Hecker Accuses Lawyer, Trustee Of Lying
MINNEAPOLIS (AP) -- Disgraced Twin Cities auto dealer Denny Hecker has written a letter to a bankruptcy judge accusing a bankruptcy trustee and his own former attorney of lying.
Hecker, who pleaded guilty last September to conspiracy and bankruptcy fraud charges, claimed that his former lawyer lied about the source of $75,000 that Hecker used to secure the title to his home in Medina.
Hecker said a bankruptcy-court trustee then figured out the lawyer's deceit and used that information to blackmail the lawyer into revealing information about Hecker that hurt his bankruptcy case.
"I am not saying I am not guilty at all," Hecker wrote in the handwritten letter dated Jan. 17. However, he said, he was upset that the others "stood before you and lied to you."
Hecker, 58, faces up to 10 years in prison when he's sentenced Feb. 11 on criminal fraud charges. Throughout the bankruptcy case and before being jailed in October, he was repeatedly accused of hiding assets and squandering money on luxuries.
In his letter, which was released this week, Hecker said his former attorney, William Skolnick, lied about where Hecker came up with the $75,000. Then, he wrote, court-appointed trustee Randall Seaver learned of those lies and exploited that information.
Neither Skolnick nor Seaver has "been held accountable for their perjury and lack of respect for you and your court," he wrote.
Skolnick and Barbara May, Hecker's current bankruptcy attorney, did not immediately return messages left by the St. Paul Pioneer Press.
Seaver's attorney, Matt Burton, said of the letter: "This is coming from a person who's pleaded guilty to bankruptcy fraud."
Once the owner of a large auto dealership network, Hecker went bankrupt after he couldn't repay loans to Chrysler Financial he had personally guaranteed. He was later charged with defrauding the company and other lenders.

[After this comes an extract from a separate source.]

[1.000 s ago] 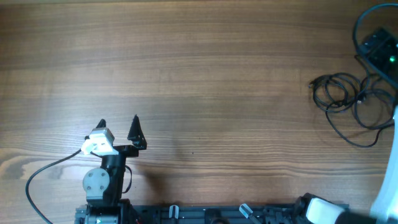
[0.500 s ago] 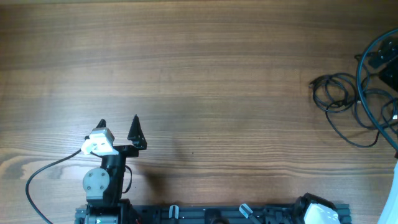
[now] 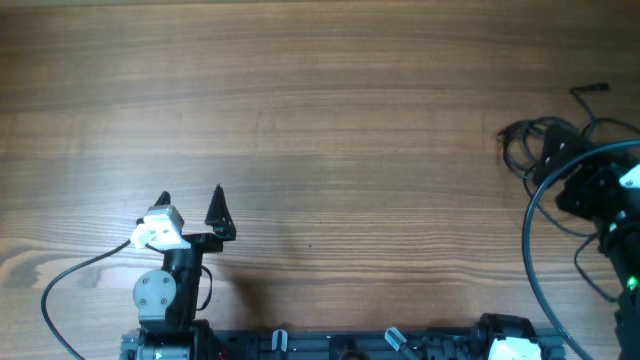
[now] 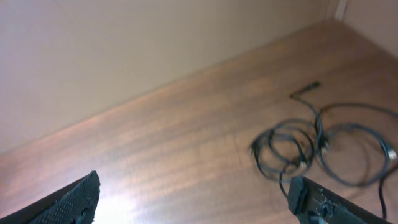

Last year he put up $75,000 for a settlement with the bankruptcy estate to secure the title to the home and a baby grand piano. At the time, Burton said he was told the money was from one of Hecker's longtime business associates. But Burton later told the judge he learned the money had come from trust funds for Hecker's children and grandchildren.
Hecker claimed he wasn't responsible for the misinformation.
As recently as 2008, Hecker owned 26 auto dealerships as well as other businesses, and was recognizable around the Twin Cities for his frequent appearances in his own advertising.
But a federal indictment claimed that in the fall of 2007, he and a company executive gave fraudulent documents to Chrysler Financial to obtain $80 million in financing. Chrysler Financial issued the loan and lost more than $10 million.
Hecker filed for bankruptcy in 2009, claiming $787 million in debt and $18.5 million in assets.
His seven-page letter to U.S. Bankruptcy Judge Robert Kressel ended with Hecker imploring the judge to take his claims seriously.
"You may throw this in the garbage can, thinking it's a bad person with sour feelings," Hecker wrote. "I am not."